Maybe Christian artists have the duty now of creating art not so much for use in a cultural battlefield as a way of being true to the Good, True and Beautiful they personally experience in something they call Christ. At the moment, the degree of being cool might well depend on the depth of our self-expression as artists of such. And that means being true to the doubt, loneliness and frustrations of faith as well as to the high-points – as “The Antenna,” “Noah” and “Modern Vampires of the City” (ugh) seem to imply, people may be more willing to listen if you speak just as much about the shit as the sunshine.
*
*Interestingly enough, though, in almost every single popular movie about Aboriginal populations (or their obvious stand-ins), they are nearly always saved by a white man.
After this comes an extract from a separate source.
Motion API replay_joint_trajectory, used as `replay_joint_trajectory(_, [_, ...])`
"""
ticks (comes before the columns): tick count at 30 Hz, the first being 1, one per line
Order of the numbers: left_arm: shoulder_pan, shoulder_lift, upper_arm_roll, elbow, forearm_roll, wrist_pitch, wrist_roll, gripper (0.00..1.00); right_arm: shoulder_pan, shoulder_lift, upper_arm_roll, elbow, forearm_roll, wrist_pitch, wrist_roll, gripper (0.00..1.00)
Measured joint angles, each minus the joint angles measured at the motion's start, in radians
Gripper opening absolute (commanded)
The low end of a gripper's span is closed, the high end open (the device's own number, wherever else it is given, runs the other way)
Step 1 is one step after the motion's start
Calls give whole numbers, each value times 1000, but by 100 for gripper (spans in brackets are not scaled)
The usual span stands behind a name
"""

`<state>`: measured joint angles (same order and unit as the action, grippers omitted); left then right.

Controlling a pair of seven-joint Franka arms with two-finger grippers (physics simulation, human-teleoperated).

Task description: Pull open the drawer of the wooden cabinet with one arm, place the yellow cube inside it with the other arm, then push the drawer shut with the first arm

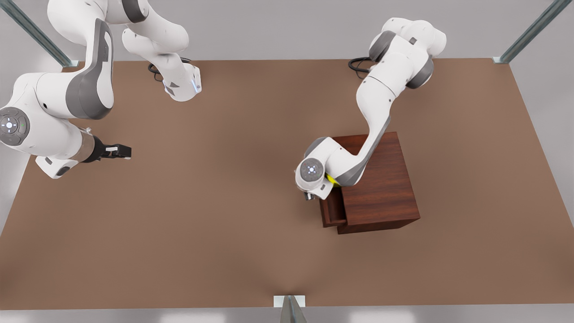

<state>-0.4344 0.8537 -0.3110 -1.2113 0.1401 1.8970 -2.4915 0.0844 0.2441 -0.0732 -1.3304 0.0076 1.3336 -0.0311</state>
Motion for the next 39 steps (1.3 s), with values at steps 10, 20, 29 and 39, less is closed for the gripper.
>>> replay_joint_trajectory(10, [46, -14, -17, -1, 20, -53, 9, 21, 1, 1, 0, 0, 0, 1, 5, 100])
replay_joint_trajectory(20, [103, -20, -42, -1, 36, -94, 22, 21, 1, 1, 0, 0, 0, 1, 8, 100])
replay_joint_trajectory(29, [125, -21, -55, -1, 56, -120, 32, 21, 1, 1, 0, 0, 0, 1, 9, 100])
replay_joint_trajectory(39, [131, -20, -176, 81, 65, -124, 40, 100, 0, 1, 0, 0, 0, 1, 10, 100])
**When I decided on this title I totally promised myself that the essay would have nothing to do with hipsters***
***That was a total lie****
****After finishing this article, I found out someone already beat me to the punch and came to the same conclusions in a fantastic 2009 article called “The Death of the Hipster”
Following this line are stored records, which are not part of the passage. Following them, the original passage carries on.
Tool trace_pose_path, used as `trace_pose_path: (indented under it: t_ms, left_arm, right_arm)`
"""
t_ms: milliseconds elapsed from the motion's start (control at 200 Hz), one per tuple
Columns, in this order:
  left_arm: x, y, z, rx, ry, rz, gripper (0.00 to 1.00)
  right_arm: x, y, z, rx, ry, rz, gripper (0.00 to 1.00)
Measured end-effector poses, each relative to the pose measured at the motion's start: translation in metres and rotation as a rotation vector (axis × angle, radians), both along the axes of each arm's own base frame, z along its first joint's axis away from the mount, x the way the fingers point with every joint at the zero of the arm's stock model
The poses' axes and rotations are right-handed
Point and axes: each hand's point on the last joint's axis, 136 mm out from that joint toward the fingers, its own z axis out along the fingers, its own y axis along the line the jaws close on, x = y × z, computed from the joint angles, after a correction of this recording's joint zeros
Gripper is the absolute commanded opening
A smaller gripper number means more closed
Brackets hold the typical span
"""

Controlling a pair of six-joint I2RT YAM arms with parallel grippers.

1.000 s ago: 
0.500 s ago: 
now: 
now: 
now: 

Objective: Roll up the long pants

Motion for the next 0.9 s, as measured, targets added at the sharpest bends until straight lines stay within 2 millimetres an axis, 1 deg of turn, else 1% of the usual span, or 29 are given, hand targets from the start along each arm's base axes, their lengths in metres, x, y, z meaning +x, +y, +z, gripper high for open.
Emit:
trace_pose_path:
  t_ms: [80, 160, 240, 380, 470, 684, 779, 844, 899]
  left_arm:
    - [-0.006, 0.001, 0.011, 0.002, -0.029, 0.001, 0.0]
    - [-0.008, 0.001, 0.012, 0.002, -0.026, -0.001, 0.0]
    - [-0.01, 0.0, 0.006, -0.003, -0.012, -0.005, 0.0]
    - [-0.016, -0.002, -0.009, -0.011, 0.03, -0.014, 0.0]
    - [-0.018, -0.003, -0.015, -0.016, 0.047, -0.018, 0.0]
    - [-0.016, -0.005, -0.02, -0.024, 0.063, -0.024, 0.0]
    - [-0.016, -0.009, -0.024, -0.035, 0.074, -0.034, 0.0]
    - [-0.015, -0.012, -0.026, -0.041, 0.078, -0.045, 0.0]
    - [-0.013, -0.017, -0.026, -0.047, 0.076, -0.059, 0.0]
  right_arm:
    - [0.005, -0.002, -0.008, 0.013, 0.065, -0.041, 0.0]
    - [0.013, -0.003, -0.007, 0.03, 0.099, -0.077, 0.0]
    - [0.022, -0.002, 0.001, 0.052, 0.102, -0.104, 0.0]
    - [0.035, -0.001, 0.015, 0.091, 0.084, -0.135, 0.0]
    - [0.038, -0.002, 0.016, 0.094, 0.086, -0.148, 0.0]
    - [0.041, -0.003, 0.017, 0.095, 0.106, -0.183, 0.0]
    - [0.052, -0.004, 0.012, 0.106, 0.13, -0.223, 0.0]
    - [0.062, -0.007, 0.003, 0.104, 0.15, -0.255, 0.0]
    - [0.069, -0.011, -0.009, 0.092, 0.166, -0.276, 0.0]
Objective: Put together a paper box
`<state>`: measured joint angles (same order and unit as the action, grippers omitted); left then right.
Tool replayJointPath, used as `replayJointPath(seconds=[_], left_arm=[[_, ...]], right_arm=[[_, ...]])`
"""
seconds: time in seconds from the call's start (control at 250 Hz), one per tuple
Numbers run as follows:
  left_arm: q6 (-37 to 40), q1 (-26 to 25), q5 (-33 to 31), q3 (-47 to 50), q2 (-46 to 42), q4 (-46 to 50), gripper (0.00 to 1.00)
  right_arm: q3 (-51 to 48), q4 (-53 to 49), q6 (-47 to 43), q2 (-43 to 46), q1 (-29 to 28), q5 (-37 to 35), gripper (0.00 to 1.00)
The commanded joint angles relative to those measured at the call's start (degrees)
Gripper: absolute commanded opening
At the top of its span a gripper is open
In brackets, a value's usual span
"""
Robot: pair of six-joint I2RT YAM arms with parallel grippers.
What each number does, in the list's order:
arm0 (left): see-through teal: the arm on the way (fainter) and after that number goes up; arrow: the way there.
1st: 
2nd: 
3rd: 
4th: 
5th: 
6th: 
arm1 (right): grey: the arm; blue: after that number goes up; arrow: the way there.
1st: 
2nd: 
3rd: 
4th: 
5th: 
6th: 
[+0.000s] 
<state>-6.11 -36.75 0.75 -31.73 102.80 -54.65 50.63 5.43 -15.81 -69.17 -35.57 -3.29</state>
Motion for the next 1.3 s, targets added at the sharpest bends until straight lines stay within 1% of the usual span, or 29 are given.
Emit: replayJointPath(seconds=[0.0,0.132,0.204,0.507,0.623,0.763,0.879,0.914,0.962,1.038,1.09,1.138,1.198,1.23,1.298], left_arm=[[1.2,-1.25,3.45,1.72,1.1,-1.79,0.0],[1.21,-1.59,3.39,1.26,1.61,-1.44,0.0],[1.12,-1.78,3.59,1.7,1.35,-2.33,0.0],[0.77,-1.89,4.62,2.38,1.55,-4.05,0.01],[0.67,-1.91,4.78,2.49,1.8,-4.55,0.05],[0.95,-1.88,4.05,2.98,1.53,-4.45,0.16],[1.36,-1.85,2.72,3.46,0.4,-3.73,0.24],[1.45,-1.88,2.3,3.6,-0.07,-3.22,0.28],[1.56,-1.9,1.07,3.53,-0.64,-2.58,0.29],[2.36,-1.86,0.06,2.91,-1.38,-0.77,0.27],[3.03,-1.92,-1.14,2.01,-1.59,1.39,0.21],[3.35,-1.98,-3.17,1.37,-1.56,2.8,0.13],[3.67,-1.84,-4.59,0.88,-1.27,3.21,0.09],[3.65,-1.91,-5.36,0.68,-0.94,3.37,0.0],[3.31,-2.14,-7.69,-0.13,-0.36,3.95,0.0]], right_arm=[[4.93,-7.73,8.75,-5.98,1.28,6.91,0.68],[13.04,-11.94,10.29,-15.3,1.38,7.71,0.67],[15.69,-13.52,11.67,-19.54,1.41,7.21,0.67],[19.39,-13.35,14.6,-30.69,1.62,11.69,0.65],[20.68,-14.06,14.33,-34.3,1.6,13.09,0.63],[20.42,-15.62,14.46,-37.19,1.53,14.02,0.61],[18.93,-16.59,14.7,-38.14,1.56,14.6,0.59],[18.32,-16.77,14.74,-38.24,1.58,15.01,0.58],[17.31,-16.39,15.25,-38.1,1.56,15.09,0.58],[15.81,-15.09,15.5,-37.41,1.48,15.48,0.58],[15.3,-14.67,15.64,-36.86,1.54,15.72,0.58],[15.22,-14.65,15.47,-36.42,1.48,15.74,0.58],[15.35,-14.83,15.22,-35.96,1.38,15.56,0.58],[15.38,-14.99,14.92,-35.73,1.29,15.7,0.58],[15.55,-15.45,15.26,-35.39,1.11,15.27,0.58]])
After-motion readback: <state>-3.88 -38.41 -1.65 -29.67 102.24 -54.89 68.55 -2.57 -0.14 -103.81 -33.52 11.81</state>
*****There are a couple ways that people can go about this - non-threatening can be interpreted as "humbled" in the sense that the one preaching has to grow ears to listen. But it can also be interpreted as "compromised" - though, in my opinion, there is no justification for substituting the lived, visceral experience of faith for something watered-down for the sake of being user-friendly or non-threatening. That was the problem with Victorian pseudo-religion which, in the end, tried to sanitize the blood and feces of faith into a perfumed couple-about town - which was part of the reason why the moderns rebelled****** at all. Who really wants to set off the whole cycle again?
******And, really, wouldn't you? It's good to remember that things (especially revolutions) started with a whole heck of a lotta good intentions that, if not honoured, will come back to bite us all in the collective ass.
Josh Nadeau lives in Russia and, when not teaching or writing, may be found winter cycling, hitchhiking or engaged in general shenanigans. He hopes, when he’s older, to maintain a sense of awe.